The final set of experiments consisted of running the script with default values against all of the supplied datasets. It was distributed among a few CS department machines with CUDA GPUs. After many hours of processing some observations became clear:

  • DS4Tran.csv performed the best overall with a 97.4% accuracy on a model configured with [50, 50] hidden layers and a learning rate of 0.001
  • DS4Tran_nopct.csv_ did the second best with a 95.9% accuracy on a model configured with [50, 50] hidden layers and a learning rate of 0.0001
  • Datasets with the PctXXX features removed produced about 2% lower accuracies than datasets with the PctXXX features.
  • All the datasets, except for DS4_merged_generated.csv and DS4_merged_generated_nopct.csv contained a lot of duplicate samples and columns with 95% of the values the same. This reduced the dataset down considerably. Its unclear if it had an effect on the results, however.
  • DS4_merged_generated.csv (94.61%) performed slightly worse than DS4Tan_2.csv (94.68%)
  • DS4_merged_generated.csv (94.61%) performed worse than DS4Tan_1.csv (95.4%) & DS4Tan.csv (97.4%).
  • DS4_merged_generated.csv (94.61%) performed about the same as DS4_merged_generated_nopct.csv (94.5%).
  • It appears that the binary values of the PctXXX features in DS4_merged_generated.csv didn't have much of an effect. The model likely learned to ignore them.
  • DS4_merged_generated_nopct.csv (94.5%) performed marginally better than DS4Tan_1_nopct.csv (93.96%) and DS4Tan_2_nopct.csv (93%) datasets.
  • DS4_merged_generated_nopct.csv (94.5%) performed about 1.5% worse than DS4Tran_nopct.csv_ (95.9%).
  • Models with a learning rate of 0.01 converged very quickly. Sometimes in less than 100 epochs.
  • The accuracy and loss curves for models with a 0.01 learning rate were very erratic. This indicates the model will produce unreliable results. A high accuracy or low loss were almost by chance.
  • To run all of the experiments, distributed across multiple machines in parallel, it took roughly 16 hours to complete with about 88 hours of total CPU time.
  • Models with a learning rate of 0.001 converged at a moderate pace. Typically within 200 and 500 epochs.
  • Models with a learning rate of 0.0001 converged very slowly. Often taking 3000 to 4000 epochs for the loss values to stop decreasing and the training to stop.
  • The accuracy and loss curves for models with 0.001 and 0.0001 learning rates were smooth and followed similar trajectories.
  • Adding Early Stopping support to the training phase took a lot of the guess work out of finding the number of epochs to produce the best results. In most cases Early Stopping was early in name only. The number of epochs to find the Minimum Validation Loss ranged from 100 to 5000.

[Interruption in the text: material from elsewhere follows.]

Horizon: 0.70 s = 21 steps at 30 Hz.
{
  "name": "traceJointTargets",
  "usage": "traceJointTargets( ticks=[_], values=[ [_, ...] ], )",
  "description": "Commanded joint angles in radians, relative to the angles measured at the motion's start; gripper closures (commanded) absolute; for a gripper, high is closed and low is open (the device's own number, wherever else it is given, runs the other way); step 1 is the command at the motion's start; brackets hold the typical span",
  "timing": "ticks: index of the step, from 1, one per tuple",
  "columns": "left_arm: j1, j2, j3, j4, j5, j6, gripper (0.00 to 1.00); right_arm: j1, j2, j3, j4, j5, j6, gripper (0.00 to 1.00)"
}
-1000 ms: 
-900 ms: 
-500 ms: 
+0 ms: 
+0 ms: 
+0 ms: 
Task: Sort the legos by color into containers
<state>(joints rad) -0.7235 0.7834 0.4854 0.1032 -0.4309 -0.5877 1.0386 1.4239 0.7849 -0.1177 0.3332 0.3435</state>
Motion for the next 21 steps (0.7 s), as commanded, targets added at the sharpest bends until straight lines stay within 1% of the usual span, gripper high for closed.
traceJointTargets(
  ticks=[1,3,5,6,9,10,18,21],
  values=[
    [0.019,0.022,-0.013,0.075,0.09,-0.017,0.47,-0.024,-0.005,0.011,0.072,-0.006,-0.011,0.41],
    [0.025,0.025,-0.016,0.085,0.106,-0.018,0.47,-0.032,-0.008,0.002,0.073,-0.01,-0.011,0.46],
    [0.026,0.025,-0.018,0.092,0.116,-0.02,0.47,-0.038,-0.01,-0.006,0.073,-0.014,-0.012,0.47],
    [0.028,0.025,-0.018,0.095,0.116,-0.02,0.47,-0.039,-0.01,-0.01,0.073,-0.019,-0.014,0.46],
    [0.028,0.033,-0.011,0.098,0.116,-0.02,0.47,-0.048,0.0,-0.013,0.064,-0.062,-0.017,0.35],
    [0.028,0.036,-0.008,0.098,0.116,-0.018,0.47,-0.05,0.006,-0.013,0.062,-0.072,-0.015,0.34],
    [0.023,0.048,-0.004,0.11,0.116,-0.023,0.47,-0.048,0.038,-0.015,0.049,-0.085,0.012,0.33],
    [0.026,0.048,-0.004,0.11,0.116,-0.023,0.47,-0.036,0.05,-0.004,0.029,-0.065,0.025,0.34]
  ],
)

  • The loss curve after the Minimum Validation Loss point was noticeably trending upwards. This indicates that the model was starting to overfit after the Minimum Validation Loss point.

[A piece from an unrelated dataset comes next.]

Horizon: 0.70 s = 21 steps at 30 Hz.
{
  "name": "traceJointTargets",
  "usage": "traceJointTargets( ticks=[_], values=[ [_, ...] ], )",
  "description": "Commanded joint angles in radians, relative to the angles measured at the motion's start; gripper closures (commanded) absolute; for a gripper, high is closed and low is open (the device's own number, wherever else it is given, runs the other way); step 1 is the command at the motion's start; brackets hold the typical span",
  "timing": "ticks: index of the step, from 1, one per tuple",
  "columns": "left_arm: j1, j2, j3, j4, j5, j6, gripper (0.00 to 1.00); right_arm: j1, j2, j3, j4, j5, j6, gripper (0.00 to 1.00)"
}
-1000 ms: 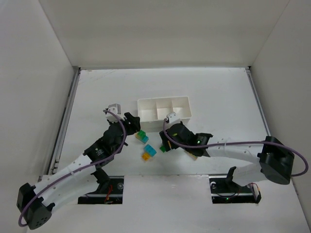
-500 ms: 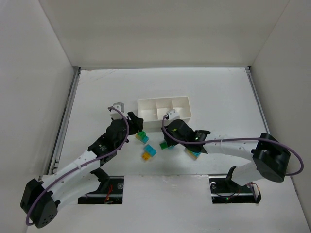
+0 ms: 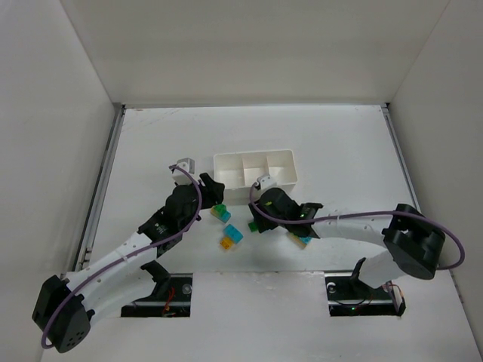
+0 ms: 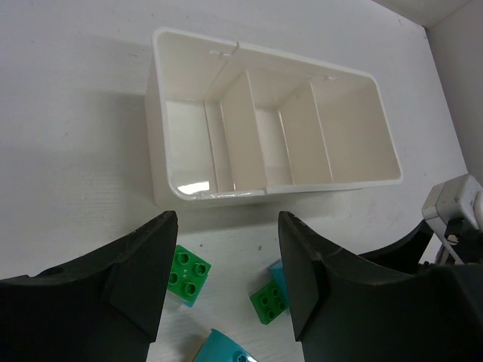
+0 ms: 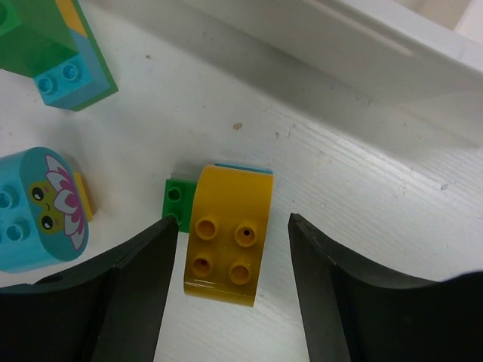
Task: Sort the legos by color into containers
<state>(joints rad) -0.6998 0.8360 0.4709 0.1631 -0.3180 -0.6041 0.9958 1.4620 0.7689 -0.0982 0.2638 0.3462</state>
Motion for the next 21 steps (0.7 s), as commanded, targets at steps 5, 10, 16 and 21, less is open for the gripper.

  • By using the Minimum Validation Loss to determine the model state to use for testing it help reduce the possibility of overfitting.
  • Minimum Validation Loss and Maximum Validation Accuracy were not at the same epoch. I'm curious why that was the case.
  • Stratified K-Fold Cross Validation helped tremendously in comparing different models.
  • The area under the ROC curve percentages did not help much in evaluating the models. They were all between 98% and 99.9%.